(Stored data entries)
-------

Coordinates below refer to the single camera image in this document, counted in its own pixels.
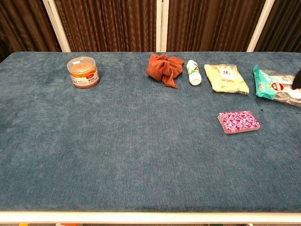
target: jar label
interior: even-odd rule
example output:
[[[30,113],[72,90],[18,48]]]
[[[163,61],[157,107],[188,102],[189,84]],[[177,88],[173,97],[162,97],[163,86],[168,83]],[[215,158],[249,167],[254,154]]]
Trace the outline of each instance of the jar label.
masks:
[[[71,75],[70,77],[72,79],[73,84],[80,87],[93,85],[99,80],[99,75],[97,70],[96,72],[89,74],[87,77],[76,78]]]

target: white bottle
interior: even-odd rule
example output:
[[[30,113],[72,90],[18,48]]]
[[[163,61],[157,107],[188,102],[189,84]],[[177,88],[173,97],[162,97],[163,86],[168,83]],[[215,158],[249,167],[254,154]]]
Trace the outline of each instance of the white bottle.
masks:
[[[198,64],[195,61],[190,60],[188,61],[186,68],[189,76],[189,82],[191,83],[191,85],[199,85],[202,81],[202,77],[198,70]]]

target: white table frame
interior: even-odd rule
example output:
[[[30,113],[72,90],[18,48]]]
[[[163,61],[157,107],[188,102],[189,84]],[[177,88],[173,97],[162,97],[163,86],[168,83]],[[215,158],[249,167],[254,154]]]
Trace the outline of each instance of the white table frame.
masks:
[[[0,211],[0,223],[301,224],[301,213],[145,213]]]

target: yellow package
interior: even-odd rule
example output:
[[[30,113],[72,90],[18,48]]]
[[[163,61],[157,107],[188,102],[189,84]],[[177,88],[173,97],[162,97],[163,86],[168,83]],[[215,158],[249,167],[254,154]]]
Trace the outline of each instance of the yellow package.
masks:
[[[249,87],[236,65],[204,65],[204,68],[215,92],[249,94]]]

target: black object
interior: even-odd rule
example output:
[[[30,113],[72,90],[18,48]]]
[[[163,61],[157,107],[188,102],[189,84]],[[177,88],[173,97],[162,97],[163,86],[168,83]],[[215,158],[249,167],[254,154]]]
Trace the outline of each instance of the black object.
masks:
[[[301,69],[296,74],[296,77],[292,83],[292,89],[299,89],[299,88],[301,88]]]

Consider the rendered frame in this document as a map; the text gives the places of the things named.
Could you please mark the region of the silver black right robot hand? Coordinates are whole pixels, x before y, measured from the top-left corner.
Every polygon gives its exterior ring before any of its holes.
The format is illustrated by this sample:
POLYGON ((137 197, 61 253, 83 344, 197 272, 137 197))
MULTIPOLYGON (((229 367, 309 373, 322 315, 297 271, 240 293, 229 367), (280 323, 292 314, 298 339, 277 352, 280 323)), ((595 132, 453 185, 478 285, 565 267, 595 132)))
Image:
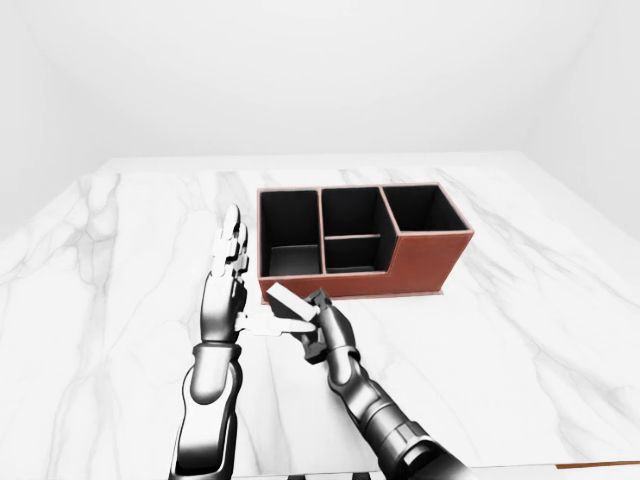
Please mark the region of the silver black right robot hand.
POLYGON ((358 360, 359 353, 350 322, 333 305, 330 296, 319 289, 301 298, 280 283, 273 284, 266 295, 277 317, 306 320, 316 327, 313 332, 294 335, 303 345, 304 358, 310 364, 326 361, 331 376, 344 383, 338 377, 350 375, 350 359, 358 360))

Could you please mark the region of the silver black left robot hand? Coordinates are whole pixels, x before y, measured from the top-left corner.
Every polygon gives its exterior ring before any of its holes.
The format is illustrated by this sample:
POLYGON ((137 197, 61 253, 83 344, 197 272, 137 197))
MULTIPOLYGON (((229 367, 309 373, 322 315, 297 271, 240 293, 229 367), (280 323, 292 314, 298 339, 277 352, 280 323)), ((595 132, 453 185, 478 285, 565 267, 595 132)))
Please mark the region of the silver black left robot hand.
POLYGON ((241 330, 254 335, 280 336, 266 323, 267 317, 247 317, 244 314, 247 290, 242 275, 248 270, 248 229, 241 221, 240 209, 230 204, 213 245, 213 259, 201 304, 200 330, 204 344, 231 348, 241 330))

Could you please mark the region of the red-brown desk caddy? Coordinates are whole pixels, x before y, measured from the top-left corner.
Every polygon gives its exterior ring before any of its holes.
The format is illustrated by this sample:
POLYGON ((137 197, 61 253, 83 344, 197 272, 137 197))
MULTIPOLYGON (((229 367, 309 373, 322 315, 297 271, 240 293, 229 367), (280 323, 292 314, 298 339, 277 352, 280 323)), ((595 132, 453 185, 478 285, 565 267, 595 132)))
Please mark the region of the red-brown desk caddy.
POLYGON ((435 294, 474 231, 438 183, 261 189, 260 288, 305 297, 435 294))

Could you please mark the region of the thin brown wooden strip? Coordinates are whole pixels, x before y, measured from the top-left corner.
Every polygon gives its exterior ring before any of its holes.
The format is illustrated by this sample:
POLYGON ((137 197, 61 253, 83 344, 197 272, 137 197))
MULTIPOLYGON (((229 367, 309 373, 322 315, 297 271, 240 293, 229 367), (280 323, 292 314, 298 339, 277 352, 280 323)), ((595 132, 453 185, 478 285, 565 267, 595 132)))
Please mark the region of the thin brown wooden strip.
POLYGON ((622 466, 640 466, 640 461, 618 461, 618 462, 592 462, 592 463, 566 463, 556 464, 558 470, 585 469, 585 468, 608 468, 622 466))

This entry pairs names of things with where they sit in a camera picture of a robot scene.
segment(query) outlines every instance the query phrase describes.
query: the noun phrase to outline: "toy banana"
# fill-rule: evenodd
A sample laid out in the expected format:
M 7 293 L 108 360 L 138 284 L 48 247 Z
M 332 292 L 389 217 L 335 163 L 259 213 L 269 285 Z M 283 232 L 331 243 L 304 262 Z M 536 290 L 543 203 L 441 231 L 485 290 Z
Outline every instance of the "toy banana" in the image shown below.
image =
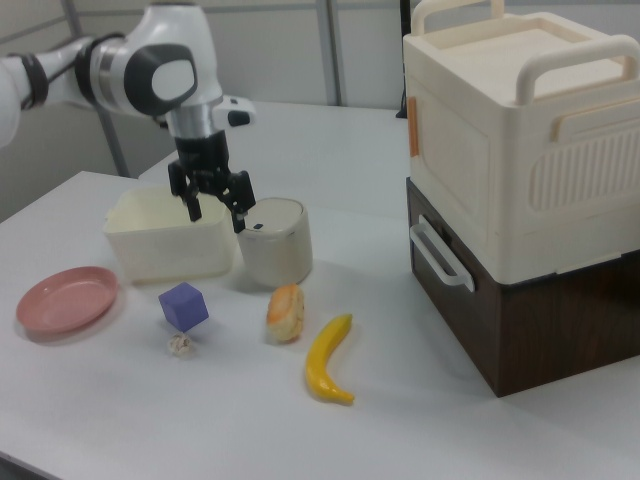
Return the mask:
M 307 354 L 305 369 L 307 385 L 323 400 L 351 404 L 355 398 L 353 394 L 338 388 L 326 371 L 331 353 L 351 329 L 352 318 L 353 315 L 348 313 L 327 323 L 313 341 Z

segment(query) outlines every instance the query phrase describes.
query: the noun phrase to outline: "plate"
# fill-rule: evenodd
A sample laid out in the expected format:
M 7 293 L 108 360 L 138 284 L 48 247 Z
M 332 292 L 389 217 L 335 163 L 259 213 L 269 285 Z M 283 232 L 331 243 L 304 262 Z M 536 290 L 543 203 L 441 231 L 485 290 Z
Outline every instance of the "plate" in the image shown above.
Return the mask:
M 32 332 L 67 332 L 100 317 L 117 293 L 118 280 L 111 270 L 72 268 L 33 286 L 18 303 L 16 315 Z

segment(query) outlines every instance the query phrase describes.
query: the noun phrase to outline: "purple cube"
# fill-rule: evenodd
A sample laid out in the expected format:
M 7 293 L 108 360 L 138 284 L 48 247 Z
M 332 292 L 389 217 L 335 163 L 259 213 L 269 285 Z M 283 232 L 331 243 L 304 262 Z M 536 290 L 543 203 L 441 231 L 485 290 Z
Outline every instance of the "purple cube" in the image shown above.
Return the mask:
M 209 318 L 202 293 L 188 283 L 164 292 L 158 300 L 167 321 L 183 333 Z

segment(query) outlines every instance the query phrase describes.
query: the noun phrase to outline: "cylindrical container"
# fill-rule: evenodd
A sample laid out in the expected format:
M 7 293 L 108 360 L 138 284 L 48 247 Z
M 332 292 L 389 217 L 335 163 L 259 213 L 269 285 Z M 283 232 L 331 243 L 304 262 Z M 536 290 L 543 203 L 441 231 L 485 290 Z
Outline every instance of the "cylindrical container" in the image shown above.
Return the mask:
M 311 271 L 313 253 L 309 215 L 300 202 L 266 198 L 249 210 L 238 243 L 249 275 L 280 287 L 298 283 Z

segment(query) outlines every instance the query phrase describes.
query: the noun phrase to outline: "toy bread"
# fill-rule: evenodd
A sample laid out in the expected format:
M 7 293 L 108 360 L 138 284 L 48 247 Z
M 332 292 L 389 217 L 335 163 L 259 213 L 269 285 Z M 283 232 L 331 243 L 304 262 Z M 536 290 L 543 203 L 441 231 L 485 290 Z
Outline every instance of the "toy bread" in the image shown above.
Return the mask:
M 285 285 L 271 295 L 267 311 L 267 329 L 280 342 L 293 340 L 302 331 L 304 293 L 296 285 Z

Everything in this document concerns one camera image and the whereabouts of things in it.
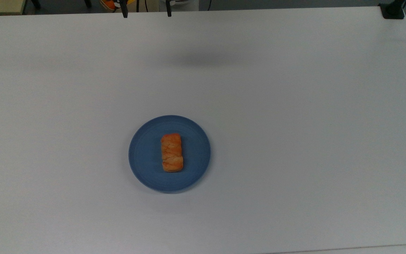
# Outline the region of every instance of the tabletop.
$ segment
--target tabletop
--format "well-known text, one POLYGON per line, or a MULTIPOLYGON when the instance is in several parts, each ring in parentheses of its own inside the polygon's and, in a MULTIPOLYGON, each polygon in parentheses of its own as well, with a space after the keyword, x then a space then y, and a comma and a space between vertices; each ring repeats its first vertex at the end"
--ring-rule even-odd
POLYGON ((406 244, 406 19, 378 7, 0 17, 0 254, 406 244), (199 124, 193 188, 132 174, 199 124))
POLYGON ((406 254, 406 246, 334 249, 334 250, 320 250, 309 252, 294 252, 294 254, 406 254))

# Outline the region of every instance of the blue plate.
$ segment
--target blue plate
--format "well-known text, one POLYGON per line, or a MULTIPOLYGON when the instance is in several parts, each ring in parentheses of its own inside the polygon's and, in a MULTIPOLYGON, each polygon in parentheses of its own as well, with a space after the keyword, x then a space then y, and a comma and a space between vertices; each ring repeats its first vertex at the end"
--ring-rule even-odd
POLYGON ((176 192, 193 185, 206 171, 211 148, 203 129, 181 116, 161 116, 146 122, 137 130, 129 145, 129 165, 145 186, 160 192, 176 192), (182 140, 184 167, 169 173, 162 169, 161 138, 179 133, 182 140))

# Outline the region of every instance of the floor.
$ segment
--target floor
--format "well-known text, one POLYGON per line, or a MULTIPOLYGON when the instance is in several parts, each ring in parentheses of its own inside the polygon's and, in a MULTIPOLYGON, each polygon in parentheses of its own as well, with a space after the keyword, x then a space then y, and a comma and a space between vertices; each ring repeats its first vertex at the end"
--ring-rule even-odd
MULTIPOLYGON (((99 0, 91 0, 92 8, 87 8, 84 0, 39 0, 42 8, 35 10, 32 2, 27 0, 26 14, 68 14, 68 13, 102 13, 106 10, 99 0)), ((199 9, 207 10, 247 10, 263 8, 317 8, 377 6, 378 3, 390 3, 392 0, 199 0, 199 9)))

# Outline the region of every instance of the orange object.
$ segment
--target orange object
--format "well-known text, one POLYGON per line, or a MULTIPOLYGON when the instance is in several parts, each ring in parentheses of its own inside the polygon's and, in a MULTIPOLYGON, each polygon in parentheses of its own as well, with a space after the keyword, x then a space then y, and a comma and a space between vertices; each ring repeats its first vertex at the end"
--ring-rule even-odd
MULTIPOLYGON (((130 3, 134 3, 134 1, 135 0, 127 0, 126 5, 129 5, 130 3)), ((116 9, 116 6, 115 6, 113 0, 100 0, 100 3, 108 11, 113 11, 116 9)))
POLYGON ((161 138, 162 168, 166 172, 183 169, 181 136, 178 133, 166 134, 161 138))

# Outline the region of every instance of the bread roll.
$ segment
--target bread roll
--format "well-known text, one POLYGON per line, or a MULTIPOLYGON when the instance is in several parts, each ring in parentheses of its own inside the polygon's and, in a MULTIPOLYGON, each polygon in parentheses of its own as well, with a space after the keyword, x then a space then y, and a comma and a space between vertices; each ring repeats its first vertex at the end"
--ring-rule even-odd
POLYGON ((183 169, 181 136, 178 133, 166 134, 161 138, 162 168, 166 172, 183 169))

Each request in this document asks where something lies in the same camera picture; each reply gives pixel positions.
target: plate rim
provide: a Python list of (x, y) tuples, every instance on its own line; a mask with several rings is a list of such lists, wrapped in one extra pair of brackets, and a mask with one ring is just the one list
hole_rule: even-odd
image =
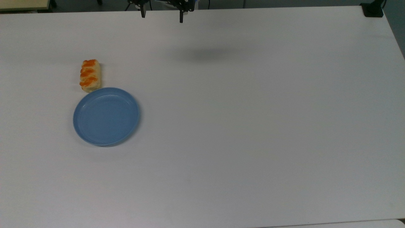
[[(112, 142), (112, 143), (92, 143), (92, 142), (89, 142), (88, 140), (86, 140), (84, 137), (82, 137), (82, 136), (79, 134), (78, 129), (76, 128), (75, 119), (78, 118), (78, 117), (77, 117), (77, 116), (78, 116), (78, 112), (79, 112), (78, 109), (79, 109), (79, 106), (81, 107), (80, 104), (82, 104), (82, 103), (84, 102), (84, 100), (85, 100), (88, 96), (91, 96), (92, 93), (94, 93), (94, 92), (96, 92), (96, 91), (99, 91), (99, 90), (105, 90), (105, 89), (120, 90), (120, 91), (122, 91), (122, 92), (128, 94), (128, 95), (134, 100), (135, 108), (136, 108), (136, 110), (137, 110), (137, 112), (138, 112), (138, 115), (137, 115), (137, 117), (136, 117), (135, 124), (134, 124), (134, 126), (132, 127), (132, 129), (129, 131), (128, 134), (126, 134), (126, 135), (125, 135), (123, 138), (121, 138), (120, 140), (115, 141), (115, 142)], [(110, 145), (115, 145), (115, 144), (118, 144), (118, 143), (124, 141), (124, 140), (127, 139), (131, 134), (133, 134), (133, 133), (134, 133), (134, 130), (136, 129), (136, 127), (137, 127), (138, 124), (139, 124), (140, 116), (141, 116), (141, 112), (140, 112), (140, 109), (139, 109), (139, 105), (138, 105), (138, 102), (136, 101), (136, 99), (135, 99), (134, 96), (132, 96), (129, 92), (127, 92), (127, 91), (125, 91), (125, 90), (123, 90), (123, 89), (121, 89), (121, 88), (116, 88), (116, 87), (104, 87), (104, 88), (100, 88), (100, 89), (97, 89), (97, 90), (95, 90), (95, 91), (92, 91), (92, 92), (88, 93), (87, 95), (85, 95), (85, 96), (77, 103), (76, 108), (75, 108), (75, 111), (73, 112), (73, 128), (75, 129), (76, 134), (77, 134), (81, 139), (83, 139), (85, 142), (87, 142), (87, 143), (90, 143), (90, 144), (95, 145), (95, 146), (110, 146)]]

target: chair leg
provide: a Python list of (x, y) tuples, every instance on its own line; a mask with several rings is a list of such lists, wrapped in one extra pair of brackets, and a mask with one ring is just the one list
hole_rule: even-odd
[(56, 4), (56, 1), (55, 1), (55, 0), (51, 0), (50, 3), (51, 3), (51, 6), (52, 6), (53, 8), (56, 8), (56, 7), (58, 6), (58, 5)]

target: blue plate
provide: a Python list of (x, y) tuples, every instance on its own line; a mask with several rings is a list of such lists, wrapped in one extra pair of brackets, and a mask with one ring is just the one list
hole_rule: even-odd
[(116, 144), (127, 138), (139, 121), (139, 107), (128, 92), (102, 88), (87, 94), (73, 114), (76, 133), (97, 146)]

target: bread roll
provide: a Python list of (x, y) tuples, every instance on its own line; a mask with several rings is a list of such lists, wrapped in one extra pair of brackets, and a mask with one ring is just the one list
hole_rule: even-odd
[(97, 60), (85, 60), (81, 65), (80, 86), (85, 92), (101, 88), (101, 69)]

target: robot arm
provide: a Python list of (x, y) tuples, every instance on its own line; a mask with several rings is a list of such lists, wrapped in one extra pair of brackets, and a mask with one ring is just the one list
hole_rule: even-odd
[[(128, 0), (129, 4), (135, 4), (141, 9), (142, 17), (145, 18), (146, 10), (143, 7), (149, 0)], [(183, 15), (185, 12), (193, 12), (196, 4), (195, 0), (166, 0), (180, 11), (180, 23), (183, 23)]]

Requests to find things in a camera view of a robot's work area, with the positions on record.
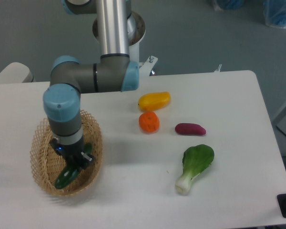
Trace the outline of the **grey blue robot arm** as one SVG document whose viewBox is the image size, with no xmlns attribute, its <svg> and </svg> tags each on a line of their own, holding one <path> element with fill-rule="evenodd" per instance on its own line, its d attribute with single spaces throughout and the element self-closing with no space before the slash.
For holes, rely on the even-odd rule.
<svg viewBox="0 0 286 229">
<path fill-rule="evenodd" d="M 68 165 L 83 170 L 93 158 L 83 151 L 81 95 L 138 88 L 139 65 L 129 54 L 136 23 L 129 0 L 64 0 L 62 4 L 70 14 L 97 15 L 100 62 L 81 64 L 71 56 L 57 58 L 50 86 L 43 94 L 43 108 L 53 133 L 51 146 Z"/>
</svg>

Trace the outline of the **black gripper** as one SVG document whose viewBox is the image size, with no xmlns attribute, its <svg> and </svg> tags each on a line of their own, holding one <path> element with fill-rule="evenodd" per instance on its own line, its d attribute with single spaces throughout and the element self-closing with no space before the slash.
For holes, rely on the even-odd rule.
<svg viewBox="0 0 286 229">
<path fill-rule="evenodd" d="M 68 172 L 81 172 L 82 169 L 86 169 L 95 161 L 95 157 L 93 155 L 83 152 L 83 137 L 71 145 L 60 144 L 56 138 L 53 138 L 50 141 L 50 146 L 57 155 L 62 156 L 62 158 L 66 160 Z"/>
</svg>

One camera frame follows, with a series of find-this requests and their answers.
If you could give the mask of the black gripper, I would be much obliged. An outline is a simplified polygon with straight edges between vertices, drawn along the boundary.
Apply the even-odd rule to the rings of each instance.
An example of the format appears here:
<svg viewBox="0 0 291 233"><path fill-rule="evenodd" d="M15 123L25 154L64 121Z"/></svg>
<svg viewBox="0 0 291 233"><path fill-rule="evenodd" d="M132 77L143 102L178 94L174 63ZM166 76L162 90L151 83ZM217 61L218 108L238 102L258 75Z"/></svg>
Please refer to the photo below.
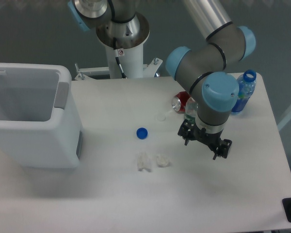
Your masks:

-------

**Exercise directions**
Once the line containing "Apply the even-odd" is found, copy it and each line after it through the end of the entries above exactly; nothing else, and no pictures.

**Exercise solution**
Apply the even-odd rule to the rings of each instance.
An example of the format appears here:
<svg viewBox="0 0 291 233"><path fill-rule="evenodd" d="M15 123L25 154L64 121Z"/></svg>
<svg viewBox="0 0 291 233"><path fill-rule="evenodd" d="M132 77L143 102L178 94L174 63ZM166 76L162 90L151 83ZM217 61L218 108L238 102L258 75Z"/></svg>
Please refer to the photo below.
Your masks:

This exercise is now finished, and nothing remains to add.